▸ **Exercise description**: Return exactly the span of lines in the following data that opens with the line containing "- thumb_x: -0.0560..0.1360" and closes with the line containing "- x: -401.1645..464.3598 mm". Include nothing else.

(Beginning of Records for the task)

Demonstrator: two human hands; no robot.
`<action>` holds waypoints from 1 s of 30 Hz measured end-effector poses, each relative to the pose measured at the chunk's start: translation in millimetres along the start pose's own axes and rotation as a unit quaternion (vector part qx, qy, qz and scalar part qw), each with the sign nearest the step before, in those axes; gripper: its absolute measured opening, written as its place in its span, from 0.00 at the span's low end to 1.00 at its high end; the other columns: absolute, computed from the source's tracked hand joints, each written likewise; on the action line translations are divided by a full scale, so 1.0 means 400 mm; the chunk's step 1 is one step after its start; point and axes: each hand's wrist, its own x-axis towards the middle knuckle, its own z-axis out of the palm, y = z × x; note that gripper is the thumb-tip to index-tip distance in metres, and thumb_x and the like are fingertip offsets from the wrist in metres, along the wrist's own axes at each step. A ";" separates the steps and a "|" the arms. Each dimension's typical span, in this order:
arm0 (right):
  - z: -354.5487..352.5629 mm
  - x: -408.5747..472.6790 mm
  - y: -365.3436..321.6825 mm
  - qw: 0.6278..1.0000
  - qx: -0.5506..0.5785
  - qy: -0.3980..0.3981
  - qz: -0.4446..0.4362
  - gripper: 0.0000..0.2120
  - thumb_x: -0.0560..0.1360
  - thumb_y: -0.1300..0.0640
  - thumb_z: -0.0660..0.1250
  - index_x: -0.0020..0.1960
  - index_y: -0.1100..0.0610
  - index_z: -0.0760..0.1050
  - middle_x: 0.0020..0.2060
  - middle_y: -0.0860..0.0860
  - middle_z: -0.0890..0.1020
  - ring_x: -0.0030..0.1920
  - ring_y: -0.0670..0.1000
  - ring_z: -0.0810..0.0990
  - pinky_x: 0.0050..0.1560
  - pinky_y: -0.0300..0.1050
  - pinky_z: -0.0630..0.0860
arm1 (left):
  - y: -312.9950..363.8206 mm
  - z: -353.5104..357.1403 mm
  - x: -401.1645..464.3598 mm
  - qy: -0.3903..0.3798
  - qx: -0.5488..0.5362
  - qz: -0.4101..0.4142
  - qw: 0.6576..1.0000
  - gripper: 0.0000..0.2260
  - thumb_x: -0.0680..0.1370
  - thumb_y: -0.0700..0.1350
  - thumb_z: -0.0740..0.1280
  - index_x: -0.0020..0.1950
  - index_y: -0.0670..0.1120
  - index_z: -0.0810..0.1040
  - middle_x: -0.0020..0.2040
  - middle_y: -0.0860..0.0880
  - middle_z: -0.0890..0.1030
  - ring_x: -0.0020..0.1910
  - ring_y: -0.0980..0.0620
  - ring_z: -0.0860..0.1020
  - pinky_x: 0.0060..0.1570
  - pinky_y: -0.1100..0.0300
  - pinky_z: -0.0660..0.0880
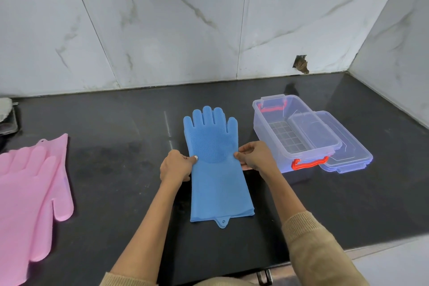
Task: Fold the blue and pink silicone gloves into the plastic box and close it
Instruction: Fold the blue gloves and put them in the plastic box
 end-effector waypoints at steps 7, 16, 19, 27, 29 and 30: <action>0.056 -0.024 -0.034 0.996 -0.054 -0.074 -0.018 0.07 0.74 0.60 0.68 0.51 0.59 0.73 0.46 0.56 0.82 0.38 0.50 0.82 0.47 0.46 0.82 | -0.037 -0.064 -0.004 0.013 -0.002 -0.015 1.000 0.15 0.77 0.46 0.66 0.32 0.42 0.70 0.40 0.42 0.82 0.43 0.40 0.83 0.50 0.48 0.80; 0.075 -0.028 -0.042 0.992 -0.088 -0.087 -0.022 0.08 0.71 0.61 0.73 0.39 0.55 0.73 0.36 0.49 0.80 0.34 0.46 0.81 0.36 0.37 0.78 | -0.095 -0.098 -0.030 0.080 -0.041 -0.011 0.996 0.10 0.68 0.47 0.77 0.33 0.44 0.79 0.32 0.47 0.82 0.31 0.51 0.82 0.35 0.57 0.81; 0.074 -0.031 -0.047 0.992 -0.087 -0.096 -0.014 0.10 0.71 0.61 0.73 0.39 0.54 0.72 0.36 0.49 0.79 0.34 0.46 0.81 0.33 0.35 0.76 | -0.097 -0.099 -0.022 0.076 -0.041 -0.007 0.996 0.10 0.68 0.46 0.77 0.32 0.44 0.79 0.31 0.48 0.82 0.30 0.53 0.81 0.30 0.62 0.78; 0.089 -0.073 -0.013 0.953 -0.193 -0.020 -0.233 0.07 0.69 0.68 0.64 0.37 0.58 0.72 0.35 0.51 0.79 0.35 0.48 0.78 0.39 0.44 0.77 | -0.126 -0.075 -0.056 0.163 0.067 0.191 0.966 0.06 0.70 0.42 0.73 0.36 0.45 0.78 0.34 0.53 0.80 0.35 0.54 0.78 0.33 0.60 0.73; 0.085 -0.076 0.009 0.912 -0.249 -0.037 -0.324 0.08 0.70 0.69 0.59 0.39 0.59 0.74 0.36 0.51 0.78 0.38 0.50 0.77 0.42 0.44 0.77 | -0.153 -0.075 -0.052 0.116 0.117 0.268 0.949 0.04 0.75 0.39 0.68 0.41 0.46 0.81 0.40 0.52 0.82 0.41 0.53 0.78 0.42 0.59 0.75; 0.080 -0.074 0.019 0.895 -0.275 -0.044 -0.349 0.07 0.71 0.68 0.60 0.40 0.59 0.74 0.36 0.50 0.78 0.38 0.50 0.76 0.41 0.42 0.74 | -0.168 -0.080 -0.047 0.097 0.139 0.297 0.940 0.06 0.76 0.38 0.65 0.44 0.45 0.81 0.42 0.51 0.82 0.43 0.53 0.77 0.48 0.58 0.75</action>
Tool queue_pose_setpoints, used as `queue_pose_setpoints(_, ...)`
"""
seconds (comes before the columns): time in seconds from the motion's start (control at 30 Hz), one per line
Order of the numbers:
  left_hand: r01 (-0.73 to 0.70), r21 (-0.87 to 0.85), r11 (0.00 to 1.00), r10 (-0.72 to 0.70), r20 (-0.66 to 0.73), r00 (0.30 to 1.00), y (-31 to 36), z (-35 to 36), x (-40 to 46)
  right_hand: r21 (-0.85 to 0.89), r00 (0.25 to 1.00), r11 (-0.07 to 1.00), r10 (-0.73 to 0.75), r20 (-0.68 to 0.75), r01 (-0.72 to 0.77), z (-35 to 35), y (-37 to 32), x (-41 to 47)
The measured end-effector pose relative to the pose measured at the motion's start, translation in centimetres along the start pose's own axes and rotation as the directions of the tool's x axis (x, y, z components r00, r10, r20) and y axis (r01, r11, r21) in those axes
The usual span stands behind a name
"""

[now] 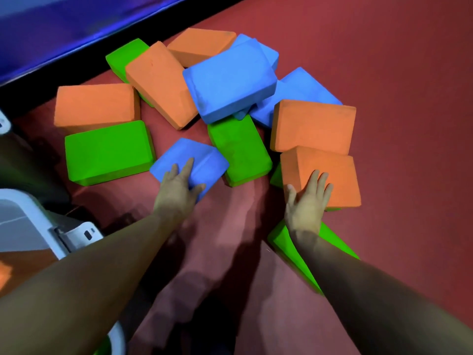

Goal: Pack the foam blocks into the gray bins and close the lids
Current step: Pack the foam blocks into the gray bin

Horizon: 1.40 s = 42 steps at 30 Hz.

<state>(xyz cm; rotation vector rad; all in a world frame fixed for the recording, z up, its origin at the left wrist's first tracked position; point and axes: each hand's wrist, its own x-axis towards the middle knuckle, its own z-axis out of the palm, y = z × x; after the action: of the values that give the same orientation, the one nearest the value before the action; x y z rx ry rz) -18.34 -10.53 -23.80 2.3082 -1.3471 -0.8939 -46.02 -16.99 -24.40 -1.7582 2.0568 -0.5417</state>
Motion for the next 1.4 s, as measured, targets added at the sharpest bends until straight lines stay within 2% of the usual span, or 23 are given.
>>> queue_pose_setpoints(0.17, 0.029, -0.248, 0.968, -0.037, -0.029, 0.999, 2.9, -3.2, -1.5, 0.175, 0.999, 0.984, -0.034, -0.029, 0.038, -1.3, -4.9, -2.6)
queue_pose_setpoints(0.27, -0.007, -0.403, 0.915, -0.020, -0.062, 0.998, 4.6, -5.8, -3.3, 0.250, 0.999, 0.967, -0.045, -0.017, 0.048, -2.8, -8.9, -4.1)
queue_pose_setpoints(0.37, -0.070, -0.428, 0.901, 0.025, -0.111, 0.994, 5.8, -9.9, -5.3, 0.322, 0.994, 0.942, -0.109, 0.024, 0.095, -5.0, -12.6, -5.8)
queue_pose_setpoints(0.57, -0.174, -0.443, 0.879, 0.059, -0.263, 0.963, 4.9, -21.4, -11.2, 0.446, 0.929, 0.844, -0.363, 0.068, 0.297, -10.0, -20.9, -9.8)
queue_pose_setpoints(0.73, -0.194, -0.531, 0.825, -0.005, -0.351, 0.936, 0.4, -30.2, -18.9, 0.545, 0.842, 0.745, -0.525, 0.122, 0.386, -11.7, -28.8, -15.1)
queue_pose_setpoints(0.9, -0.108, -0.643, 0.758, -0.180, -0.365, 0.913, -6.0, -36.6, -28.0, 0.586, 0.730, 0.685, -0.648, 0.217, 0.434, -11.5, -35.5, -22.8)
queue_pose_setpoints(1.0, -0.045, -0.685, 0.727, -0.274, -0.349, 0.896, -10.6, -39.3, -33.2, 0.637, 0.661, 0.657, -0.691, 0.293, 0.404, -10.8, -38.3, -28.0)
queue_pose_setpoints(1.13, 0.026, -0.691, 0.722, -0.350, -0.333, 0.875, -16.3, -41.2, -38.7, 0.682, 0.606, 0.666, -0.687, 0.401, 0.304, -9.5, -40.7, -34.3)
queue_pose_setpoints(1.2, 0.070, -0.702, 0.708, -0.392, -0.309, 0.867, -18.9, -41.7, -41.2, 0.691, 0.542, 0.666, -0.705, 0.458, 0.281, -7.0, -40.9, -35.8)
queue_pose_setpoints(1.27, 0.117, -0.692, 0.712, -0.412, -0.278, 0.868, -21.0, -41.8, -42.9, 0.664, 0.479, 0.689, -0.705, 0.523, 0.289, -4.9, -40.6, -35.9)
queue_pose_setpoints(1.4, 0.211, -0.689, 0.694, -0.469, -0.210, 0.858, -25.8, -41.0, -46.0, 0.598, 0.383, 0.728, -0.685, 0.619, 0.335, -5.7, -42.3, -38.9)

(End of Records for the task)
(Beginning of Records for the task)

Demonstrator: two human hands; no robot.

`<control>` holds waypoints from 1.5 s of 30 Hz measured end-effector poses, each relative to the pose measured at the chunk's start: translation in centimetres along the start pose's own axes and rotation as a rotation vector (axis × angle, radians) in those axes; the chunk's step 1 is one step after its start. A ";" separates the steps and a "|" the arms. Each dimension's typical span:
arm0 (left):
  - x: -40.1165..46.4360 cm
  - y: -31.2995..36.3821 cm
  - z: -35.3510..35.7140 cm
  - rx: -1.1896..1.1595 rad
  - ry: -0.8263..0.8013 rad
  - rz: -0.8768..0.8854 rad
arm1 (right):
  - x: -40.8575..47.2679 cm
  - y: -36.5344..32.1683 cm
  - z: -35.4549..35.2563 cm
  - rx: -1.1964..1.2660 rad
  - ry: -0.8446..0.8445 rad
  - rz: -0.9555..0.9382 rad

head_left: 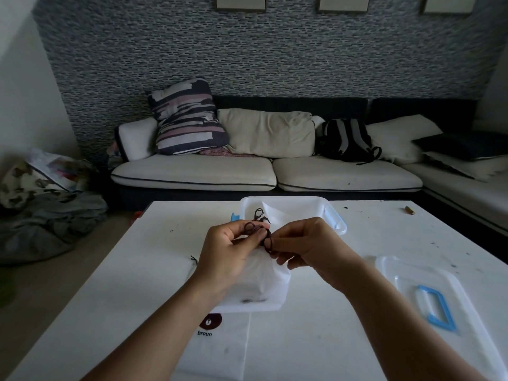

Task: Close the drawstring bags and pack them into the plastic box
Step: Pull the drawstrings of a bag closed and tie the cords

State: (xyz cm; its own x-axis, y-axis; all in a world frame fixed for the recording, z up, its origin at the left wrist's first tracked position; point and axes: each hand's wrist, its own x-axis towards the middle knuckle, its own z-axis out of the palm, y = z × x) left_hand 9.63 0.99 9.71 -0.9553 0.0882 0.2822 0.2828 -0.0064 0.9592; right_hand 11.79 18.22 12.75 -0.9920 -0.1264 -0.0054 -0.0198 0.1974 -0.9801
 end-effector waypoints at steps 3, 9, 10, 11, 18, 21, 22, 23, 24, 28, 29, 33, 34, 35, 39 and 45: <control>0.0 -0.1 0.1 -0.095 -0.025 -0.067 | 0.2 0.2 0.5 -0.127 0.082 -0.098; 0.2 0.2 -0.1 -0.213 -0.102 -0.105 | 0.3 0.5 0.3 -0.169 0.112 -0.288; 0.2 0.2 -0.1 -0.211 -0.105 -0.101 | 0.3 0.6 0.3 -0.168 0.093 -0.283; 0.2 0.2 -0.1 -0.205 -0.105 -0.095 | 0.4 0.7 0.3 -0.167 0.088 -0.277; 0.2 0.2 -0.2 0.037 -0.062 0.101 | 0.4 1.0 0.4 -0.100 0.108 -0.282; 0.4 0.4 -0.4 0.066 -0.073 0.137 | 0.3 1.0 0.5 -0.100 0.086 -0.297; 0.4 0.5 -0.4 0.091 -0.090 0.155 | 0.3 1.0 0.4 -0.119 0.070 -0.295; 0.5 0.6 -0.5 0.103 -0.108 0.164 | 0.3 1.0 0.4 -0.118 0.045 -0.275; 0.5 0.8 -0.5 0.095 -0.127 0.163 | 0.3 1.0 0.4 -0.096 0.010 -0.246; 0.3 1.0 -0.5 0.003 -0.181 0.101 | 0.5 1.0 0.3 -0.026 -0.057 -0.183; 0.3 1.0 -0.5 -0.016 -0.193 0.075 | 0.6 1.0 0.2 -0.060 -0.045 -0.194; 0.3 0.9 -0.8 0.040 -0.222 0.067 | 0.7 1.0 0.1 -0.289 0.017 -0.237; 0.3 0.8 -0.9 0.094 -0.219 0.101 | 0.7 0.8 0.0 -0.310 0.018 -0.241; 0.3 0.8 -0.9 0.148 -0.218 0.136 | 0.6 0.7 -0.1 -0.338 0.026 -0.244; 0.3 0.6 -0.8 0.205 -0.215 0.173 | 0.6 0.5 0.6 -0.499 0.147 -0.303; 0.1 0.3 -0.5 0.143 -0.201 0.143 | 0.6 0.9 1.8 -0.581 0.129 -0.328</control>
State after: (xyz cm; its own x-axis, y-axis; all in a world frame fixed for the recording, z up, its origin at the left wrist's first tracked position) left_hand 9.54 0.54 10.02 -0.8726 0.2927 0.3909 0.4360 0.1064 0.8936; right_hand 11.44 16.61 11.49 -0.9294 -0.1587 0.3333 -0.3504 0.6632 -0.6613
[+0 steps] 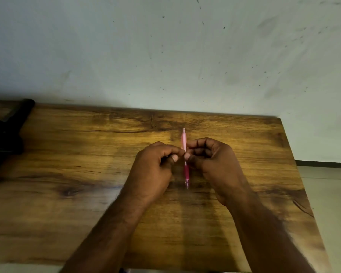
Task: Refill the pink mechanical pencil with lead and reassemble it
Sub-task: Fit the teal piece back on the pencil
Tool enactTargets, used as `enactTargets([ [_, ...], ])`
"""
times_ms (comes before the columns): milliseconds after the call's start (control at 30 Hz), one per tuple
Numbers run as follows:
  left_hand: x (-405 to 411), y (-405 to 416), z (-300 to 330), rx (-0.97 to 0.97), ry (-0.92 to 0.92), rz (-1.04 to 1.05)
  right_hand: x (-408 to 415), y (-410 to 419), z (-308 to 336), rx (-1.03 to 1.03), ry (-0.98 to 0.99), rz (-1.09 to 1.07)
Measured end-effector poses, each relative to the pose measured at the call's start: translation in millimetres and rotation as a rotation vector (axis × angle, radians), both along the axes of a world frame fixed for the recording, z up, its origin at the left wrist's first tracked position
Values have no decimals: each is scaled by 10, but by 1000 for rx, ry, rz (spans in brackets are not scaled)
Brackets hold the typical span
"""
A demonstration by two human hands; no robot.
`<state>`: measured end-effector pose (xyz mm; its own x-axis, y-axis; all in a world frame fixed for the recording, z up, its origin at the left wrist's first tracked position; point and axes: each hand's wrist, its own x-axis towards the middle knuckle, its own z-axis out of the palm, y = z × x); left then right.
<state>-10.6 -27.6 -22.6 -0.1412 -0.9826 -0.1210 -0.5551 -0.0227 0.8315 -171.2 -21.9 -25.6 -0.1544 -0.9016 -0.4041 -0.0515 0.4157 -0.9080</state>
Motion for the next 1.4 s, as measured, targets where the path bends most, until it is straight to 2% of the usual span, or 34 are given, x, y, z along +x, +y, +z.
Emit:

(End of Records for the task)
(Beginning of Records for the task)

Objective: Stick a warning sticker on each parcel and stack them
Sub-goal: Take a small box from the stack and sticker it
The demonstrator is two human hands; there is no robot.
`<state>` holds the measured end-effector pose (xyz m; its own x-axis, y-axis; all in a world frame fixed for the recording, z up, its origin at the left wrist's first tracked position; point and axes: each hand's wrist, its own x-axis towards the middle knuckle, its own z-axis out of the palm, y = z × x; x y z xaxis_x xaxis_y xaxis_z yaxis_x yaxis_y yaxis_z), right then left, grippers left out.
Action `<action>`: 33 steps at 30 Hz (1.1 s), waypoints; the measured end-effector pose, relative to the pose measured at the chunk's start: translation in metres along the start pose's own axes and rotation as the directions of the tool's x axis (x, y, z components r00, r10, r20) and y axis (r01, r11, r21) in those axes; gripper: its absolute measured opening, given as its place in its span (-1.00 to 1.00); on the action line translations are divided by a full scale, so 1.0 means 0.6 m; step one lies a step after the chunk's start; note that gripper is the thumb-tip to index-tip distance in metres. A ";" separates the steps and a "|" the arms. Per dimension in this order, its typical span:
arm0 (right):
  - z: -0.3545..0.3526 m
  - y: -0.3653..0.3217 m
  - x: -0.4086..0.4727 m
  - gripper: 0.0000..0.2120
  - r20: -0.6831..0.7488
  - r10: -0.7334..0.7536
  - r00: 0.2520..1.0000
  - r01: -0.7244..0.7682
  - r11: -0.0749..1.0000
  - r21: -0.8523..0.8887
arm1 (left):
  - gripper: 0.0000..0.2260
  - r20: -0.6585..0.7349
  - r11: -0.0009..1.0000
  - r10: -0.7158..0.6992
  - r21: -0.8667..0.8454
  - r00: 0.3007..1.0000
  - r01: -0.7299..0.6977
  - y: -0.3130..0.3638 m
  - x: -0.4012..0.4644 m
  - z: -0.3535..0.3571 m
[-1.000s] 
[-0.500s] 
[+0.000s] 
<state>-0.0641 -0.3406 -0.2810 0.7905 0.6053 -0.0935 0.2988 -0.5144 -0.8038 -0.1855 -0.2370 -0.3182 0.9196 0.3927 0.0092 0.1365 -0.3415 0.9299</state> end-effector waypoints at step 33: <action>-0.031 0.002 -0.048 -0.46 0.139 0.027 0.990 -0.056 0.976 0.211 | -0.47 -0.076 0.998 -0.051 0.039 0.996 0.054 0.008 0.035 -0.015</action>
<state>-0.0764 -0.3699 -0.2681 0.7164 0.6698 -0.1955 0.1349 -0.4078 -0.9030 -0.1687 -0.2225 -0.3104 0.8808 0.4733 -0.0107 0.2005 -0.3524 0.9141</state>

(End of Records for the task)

▸ **Solution to this problem**:
  - thumb_x: -0.0560..0.1360
  - thumb_y: -0.1300..0.0640
  - thumb_z: -0.0660..0.1250
  - index_x: -0.0020..0.1960
  - index_y: -0.1100..0.0610
  - index_z: -0.0760..0.1050
  - middle_x: 0.0020..0.2060
  - middle_y: -0.0860..0.0860
  - middle_z: -0.0890..0.1020
  - ring_x: -0.0030..0.1920
  - ring_y: -0.0670..0.1000
  - ring_z: -0.0810..0.0990
  - pinky_x: 0.0050..0.1560
  - pinky_y: -0.0300..0.1050
  - pinky_z: -0.0630..0.0860
arm1 (left):
  - y: -312.9950..363.8206 mm
  - z: -353.5104..357.1403 mm
  - x: -401.1645..464.3598 mm

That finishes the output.